The Russia crisis has escalated. With Trump also expelling diplomats and EU avoiding serious tariffs from Trump but instead likely to work with him on tackling China and a hard Brexit likely to be avoided, one could see how the EU is the key beneficiary between the UK, EU, US, China in the world economic picture.
And given that data supports the UK may leave the EU as its weakest major economy, the Europeans may well not be losers after all. Some data shows that Euro-area confidence is the highest in some time too.
Brexit has shown the instant negative impact on economic growth of EU and UK as well for short term. But the expert arguments show that if we observe the long-term impact of Brexit it may enhance the economic growth to a large extent – the problem with economists being they have three opinions for every two economists. You can basically find in statistics anything you want.
Experts reveal that there are more risks for the UK with Hard Brexit. The recent predictions about Hard Brexit say that if we analyze the short to medium term impact of this deal, GDP of UK will fall by great extent as compared to EU.
However, the report of Bertelsmann Foundation shows that Hard Brexit will cost somewhere around 0.1 to 0.36% for EU’s GDP by the year 2030. The impact continues to other platforms as well where Ireland will be losing by 2.66%, Germany will decline by 0.33%, Sweden by 0.48% and Belgium will lose by 0.99%. But it looks like a Hard Brexit will not happen in any event.

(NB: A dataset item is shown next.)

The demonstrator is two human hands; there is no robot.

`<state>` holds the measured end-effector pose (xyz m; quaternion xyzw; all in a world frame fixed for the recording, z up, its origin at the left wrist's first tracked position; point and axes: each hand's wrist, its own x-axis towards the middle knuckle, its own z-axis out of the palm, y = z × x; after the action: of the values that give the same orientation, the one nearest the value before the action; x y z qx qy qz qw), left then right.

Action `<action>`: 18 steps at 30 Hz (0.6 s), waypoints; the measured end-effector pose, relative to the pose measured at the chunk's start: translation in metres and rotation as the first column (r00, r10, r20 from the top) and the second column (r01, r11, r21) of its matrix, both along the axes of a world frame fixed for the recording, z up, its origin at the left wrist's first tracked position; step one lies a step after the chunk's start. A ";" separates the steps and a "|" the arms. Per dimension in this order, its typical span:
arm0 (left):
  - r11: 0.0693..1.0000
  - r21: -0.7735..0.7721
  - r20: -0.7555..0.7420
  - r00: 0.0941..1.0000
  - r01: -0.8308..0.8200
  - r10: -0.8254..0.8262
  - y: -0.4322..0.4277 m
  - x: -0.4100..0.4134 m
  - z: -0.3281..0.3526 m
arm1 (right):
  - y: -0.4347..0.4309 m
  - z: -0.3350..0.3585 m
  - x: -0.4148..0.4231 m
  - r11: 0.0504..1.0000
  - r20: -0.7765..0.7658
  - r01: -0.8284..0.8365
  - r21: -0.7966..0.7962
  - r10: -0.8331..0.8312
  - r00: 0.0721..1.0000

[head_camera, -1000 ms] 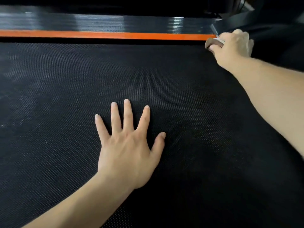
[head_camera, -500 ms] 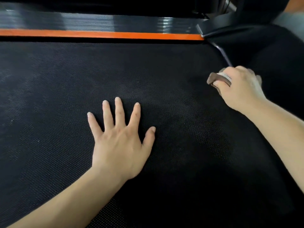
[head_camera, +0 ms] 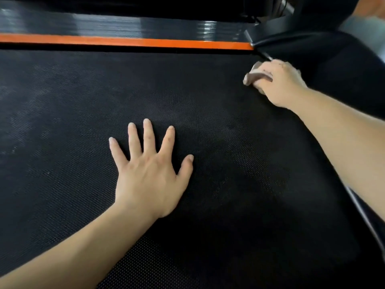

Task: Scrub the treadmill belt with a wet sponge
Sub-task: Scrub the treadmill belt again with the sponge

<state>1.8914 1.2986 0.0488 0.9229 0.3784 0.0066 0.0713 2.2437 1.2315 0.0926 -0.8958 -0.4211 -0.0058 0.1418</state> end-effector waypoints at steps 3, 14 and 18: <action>1.000 -0.002 -0.008 1.000 0.005 -0.005 0.000 -0.001 0.001 | -0.044 0.011 -0.032 0.999 -0.127 -0.033 0.006 0.033 0.991; 0.999 -0.004 0.017 0.999 0.035 -0.035 -0.001 -0.005 0.001 | -0.192 0.031 -0.182 0.991 -0.317 0.013 -0.130 -0.054 0.947; 0.999 -0.005 0.036 0.999 0.041 -0.041 0.000 -0.006 0.000 | -0.172 0.027 -0.166 0.995 -0.280 0.019 -0.101 -0.046 0.959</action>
<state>1.8855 1.2987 0.0485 0.9300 0.3580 0.0206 0.0807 2.0776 1.0599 0.1195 -0.9001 -0.3815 0.1403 0.1566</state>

We have a perfect storm where the EU may be in the peaceful eye; Brexit (the UK suffers more), trade wars (the EU is largely exempted so US and China fight it out), Russia (the EU is protected by its scale and size).
Add to this that if you look at a comparison of the Dow and the EuroStoxx 50 companies then the European companies have lagged for 5 years significantly behind their US counterparts, but now in the past 12 months, have started overtaking US stocks.

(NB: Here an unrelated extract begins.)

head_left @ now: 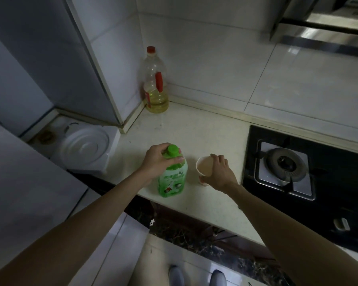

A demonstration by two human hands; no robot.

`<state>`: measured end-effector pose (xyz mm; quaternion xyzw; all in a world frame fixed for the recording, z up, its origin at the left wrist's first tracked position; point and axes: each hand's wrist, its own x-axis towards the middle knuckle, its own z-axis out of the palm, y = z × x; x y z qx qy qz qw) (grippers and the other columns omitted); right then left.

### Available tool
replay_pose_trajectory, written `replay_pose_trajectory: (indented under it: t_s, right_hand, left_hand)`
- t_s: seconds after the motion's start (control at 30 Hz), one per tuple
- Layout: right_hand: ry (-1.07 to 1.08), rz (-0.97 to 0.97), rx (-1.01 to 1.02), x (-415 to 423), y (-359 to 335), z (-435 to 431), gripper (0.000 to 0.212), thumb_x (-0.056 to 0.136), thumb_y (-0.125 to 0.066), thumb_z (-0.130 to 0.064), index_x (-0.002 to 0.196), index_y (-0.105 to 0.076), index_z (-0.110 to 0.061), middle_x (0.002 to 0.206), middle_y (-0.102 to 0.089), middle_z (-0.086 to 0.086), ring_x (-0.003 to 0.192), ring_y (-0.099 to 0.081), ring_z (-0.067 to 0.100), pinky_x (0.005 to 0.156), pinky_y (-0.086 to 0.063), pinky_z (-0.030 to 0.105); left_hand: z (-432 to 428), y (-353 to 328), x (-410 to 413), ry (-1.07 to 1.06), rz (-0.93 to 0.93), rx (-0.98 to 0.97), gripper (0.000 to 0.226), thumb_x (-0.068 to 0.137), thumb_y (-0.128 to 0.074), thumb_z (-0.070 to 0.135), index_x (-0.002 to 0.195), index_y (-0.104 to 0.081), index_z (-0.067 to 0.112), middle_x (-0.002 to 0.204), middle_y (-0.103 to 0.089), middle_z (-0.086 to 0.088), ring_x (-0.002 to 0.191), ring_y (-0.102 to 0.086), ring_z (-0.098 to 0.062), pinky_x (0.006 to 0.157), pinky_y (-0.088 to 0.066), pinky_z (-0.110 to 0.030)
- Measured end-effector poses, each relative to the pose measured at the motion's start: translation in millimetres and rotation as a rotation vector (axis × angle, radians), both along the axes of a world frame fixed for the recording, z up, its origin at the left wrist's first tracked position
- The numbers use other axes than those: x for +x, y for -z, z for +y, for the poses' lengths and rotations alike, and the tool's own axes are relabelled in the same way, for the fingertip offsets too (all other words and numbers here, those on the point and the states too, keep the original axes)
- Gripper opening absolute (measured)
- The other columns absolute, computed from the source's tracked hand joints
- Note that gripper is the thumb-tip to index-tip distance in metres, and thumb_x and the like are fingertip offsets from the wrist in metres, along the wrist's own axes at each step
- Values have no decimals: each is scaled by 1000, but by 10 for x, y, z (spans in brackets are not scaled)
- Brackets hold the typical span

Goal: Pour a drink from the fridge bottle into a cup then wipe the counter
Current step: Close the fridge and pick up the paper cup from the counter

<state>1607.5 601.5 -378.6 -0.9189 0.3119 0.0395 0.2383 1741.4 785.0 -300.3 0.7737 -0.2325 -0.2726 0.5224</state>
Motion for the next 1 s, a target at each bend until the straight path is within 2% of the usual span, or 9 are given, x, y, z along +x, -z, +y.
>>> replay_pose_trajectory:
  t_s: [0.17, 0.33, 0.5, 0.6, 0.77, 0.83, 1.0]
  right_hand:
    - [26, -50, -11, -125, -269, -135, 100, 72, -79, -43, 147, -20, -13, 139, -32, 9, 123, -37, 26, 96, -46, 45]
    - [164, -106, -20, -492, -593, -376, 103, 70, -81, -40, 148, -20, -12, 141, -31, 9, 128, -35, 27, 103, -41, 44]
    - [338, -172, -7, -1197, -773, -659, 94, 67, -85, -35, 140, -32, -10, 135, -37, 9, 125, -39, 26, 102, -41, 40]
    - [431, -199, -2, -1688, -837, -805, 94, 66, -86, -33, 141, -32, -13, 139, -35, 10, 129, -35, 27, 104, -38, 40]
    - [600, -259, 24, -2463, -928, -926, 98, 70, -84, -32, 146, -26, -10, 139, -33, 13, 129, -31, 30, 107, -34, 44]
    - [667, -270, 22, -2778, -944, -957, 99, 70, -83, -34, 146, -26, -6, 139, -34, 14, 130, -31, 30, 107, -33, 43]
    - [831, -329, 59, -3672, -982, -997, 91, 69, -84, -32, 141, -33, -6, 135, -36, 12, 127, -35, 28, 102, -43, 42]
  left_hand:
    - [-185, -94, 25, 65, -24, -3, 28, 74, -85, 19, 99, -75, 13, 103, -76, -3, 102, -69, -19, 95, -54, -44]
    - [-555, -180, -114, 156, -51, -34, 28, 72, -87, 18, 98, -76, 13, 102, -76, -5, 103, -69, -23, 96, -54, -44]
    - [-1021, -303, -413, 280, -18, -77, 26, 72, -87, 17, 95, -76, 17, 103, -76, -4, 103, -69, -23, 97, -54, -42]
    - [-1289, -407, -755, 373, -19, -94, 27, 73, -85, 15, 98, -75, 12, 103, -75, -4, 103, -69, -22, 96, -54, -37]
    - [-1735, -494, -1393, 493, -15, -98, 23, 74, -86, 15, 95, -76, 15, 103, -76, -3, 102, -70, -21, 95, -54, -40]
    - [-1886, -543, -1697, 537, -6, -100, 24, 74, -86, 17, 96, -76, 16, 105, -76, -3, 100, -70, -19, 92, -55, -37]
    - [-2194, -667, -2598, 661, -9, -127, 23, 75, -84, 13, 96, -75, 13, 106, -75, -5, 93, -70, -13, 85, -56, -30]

This recent 12 month performance of EU over US may too be a reflection of what we can expect for the next 12 months if my thesis above is correct.
Consider too that global funds will hardly be confident of investing in China, the other major country to get global funds, in light of Trump’s tariffs. In reality, Trump will not follow through – anyone who has read his book, the Art of the Deal, knows that. But it will cause uncertainty and that leads to investors lacking confidence.